MEXICO CITY — Ecologists from Mexico’s National Autonomous University relaunched a fundraising campaign on Nov. 24 to bolster conservation efforts for the axolotl, an iconic, endangered, fish-like type of salamander.
The campaign, called “Adoptaxolotl,” asks people for as little as 600 pesos (about $35) to virtually adopt one of the tiny “water monsters.” Virtual adoption comes with live updates on your axolotl’s health. For less, donors can buy one of the creatures a virtual dinner.
In their main habitat, the population density of Mexican axolotls (ah-ho-LOH’-tulz) has plummeted 99.5 percent in under two decades, according to scientists behind the fundraiser.
Last year’s Adoptaxolotl campaign raised just over 450,000 pesos ($26,300) toward an experimental captive breeding program and efforts to restore habitat in the ancient Aztec canals of Xochimilco, a southern borough of Mexico City.
Still, there are not enough resources for thorough research, said Alejandro Calzada, an ecologist surveying less well-known species of axolotls for the government’s environment department.
“We lack big monitoring of all the streams in Mexico City,” let alone the whole country, said Calzada, who leads a team of nine researchers. “For this large area, it is not enough.”
Despite the creature’s recent rise in popularity, almost all 18 species of axolotl in Mexico remain critically endangered, threatened by encroaching water pollution, a deadly amphibian fungus and non-native rainbow trout.
Maybe 1,000 left in wild
While scientists could once find an average of 6,000 axolotls per square kilometer in Mexico, there are now only 36, according to the National Autonomous University’s latest census. A more recent international study found less than 1,000 Mexican axolotls left in the wild.
Luis Zambrano González, one of the university’s scientists announcing the fundraiser, told The Associated Press he hopes to begin a new census — the first since 2014 — in March.
“There is no more time for Xochimilco,” said Zambrano. “The invasion” of pollution “is very strong: soccer fields, floating dens. It is very sad.”
Without data on the number and distribution of different axolotl species in Mexico, it is hard to know how long the creatures have left, and where to prioritize what resources are available.
“What I know is that we have to work urgently,” said Calzada.
Axolotls have grown into a cultural icon in Mexico for their unique, admittedly slimy, appearance and uncanny ability to regrow limbs. In labs around the world, scientists think this healing power could hold the secret to tissue repair and even cancer recovery.

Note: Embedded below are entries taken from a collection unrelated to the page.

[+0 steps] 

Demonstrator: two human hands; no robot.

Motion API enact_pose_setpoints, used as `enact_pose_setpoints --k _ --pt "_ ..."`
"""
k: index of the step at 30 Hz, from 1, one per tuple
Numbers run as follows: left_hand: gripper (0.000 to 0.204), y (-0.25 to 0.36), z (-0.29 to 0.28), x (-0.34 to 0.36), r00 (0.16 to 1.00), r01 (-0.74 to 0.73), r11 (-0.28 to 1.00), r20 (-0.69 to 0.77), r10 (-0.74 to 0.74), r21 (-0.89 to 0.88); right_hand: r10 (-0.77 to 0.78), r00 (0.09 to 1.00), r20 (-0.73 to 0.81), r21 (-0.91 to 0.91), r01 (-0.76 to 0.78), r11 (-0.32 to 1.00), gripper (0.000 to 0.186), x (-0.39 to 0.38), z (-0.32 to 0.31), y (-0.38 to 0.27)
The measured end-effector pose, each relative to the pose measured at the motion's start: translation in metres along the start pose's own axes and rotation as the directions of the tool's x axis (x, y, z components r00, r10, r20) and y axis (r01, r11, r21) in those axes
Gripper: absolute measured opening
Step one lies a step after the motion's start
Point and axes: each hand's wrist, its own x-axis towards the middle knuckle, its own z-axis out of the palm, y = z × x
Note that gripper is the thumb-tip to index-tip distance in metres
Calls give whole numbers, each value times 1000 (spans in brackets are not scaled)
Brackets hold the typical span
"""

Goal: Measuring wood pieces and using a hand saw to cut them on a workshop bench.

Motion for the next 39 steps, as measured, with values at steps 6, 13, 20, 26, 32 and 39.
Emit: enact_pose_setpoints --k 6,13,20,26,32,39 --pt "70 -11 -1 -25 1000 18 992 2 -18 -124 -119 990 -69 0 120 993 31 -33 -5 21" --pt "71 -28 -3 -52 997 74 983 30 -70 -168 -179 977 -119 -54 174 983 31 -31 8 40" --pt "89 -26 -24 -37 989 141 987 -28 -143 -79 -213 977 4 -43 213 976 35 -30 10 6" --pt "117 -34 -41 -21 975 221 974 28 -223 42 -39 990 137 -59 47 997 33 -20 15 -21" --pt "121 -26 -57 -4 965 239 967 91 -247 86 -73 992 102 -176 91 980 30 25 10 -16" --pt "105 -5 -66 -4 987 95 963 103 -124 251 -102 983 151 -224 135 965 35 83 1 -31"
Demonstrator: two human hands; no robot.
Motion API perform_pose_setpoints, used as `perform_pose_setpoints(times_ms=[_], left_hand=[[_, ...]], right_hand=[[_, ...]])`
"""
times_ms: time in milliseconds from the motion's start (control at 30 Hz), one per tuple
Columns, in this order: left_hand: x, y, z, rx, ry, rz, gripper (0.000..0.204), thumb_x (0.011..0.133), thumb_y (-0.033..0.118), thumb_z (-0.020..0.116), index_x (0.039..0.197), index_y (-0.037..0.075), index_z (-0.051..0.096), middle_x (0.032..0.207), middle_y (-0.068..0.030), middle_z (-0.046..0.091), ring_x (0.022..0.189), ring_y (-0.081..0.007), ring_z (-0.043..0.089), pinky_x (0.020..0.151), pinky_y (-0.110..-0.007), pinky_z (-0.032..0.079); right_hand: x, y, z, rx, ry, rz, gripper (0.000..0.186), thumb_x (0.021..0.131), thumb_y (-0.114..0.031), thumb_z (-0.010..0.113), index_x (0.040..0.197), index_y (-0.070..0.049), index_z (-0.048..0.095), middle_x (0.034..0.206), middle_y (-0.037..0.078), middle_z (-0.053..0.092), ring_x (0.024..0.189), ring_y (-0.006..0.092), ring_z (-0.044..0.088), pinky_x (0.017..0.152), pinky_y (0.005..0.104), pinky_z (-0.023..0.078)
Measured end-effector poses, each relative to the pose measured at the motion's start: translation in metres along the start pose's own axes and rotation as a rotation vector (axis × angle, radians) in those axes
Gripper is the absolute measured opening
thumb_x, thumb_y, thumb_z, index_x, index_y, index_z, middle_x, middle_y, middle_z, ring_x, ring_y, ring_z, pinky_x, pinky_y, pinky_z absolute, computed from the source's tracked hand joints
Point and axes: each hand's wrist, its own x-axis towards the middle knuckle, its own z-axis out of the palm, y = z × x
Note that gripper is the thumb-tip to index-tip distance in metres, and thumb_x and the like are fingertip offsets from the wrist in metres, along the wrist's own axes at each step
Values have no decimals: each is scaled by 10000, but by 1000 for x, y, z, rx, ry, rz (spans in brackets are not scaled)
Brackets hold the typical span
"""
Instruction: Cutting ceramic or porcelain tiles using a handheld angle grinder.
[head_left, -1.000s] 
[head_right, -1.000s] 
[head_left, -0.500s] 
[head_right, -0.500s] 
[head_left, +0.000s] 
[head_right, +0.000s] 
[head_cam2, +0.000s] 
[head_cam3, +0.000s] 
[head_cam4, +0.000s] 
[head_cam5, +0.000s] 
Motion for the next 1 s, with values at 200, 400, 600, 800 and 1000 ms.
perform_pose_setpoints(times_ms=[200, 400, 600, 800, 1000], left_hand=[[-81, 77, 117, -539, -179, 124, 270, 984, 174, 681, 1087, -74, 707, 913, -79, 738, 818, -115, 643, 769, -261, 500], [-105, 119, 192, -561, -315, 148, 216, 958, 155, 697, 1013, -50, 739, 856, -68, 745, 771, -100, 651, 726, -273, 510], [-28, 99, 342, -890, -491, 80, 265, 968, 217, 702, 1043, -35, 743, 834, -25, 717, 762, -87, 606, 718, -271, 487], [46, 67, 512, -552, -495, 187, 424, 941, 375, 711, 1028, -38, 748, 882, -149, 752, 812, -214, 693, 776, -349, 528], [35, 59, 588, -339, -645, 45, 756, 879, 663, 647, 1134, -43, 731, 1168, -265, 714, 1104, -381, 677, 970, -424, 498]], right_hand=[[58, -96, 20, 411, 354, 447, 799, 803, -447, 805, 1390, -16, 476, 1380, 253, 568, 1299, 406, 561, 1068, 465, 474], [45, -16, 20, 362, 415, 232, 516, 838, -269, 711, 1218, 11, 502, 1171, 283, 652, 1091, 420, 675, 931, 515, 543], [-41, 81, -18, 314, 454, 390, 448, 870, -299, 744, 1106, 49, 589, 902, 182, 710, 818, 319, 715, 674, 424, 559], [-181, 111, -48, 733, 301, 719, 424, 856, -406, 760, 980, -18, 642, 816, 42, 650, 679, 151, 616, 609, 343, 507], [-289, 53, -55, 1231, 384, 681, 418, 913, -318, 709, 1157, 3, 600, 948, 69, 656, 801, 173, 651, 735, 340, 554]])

In the past, government conservation programs have largely focused on the most popular species: the Mexican axolotl, found in Xochimilco. But other species can be found across the country, from tiny streams in the valley of Mexico to the northern Sonora desert.
Mexico City’s expanding urbanization has damaged the water quality of the canals, while in lakes around the capital, rainbow trout that escape from farms can displace axolotls and eat their food.
Calzada said his team is increasingly finding axolotls dead from chrytid fungus, a skin-eating disease causing catastrophic amphibian die-offs from Europe to Australia.
While academics rely on donations and Calzada’s team turns to a corps of volunteers, the Mexican government recently cut funding for its environment department by 11 percent.
Over its six-year term, the administration of President Andrés Manuel López Obrador will have given 35 percent less money to the country’s environment department than its predecessor did, according to an analysis of Mexico’s 2024 budget.